## [Try it]
Word for word, retype the lines from the one containing "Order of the" to the last line of the data below, both ends included.

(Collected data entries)
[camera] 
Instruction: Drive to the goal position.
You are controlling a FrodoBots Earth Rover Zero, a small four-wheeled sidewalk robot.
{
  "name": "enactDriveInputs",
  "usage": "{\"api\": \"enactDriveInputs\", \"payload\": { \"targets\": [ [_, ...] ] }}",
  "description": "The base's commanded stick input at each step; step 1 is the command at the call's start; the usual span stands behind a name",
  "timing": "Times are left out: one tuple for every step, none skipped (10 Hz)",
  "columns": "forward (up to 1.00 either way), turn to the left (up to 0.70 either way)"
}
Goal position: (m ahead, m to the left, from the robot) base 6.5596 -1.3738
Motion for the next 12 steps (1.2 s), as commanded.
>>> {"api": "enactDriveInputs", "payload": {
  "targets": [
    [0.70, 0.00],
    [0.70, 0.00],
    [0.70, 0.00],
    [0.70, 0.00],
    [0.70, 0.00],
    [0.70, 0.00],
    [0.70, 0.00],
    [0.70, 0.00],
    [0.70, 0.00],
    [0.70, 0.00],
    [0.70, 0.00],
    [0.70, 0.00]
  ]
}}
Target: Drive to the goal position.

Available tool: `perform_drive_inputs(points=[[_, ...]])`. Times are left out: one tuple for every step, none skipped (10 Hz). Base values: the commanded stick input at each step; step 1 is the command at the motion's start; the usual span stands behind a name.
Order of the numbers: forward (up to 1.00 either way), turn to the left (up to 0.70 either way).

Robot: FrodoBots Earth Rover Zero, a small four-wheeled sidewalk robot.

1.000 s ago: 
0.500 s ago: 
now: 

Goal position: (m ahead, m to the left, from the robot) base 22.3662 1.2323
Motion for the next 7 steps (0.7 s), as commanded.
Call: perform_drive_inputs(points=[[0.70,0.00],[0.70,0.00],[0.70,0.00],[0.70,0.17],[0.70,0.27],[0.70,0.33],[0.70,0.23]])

## [Response box]
Order of the numbers: forward (up to 1.00 either way), turn to the left (up to 0.70 either way).

Robot: FrodoBots Earth Rover Zero, a small four-wheeled sidewalk robot.

1.000 s ago: 
0.500 s ago: 
now: 

Goal position: (m ahead, m to the left, from the robot) base 22.3662 1.2323
Motion for the next 7 steps (0.7 s), as commanded.
Call: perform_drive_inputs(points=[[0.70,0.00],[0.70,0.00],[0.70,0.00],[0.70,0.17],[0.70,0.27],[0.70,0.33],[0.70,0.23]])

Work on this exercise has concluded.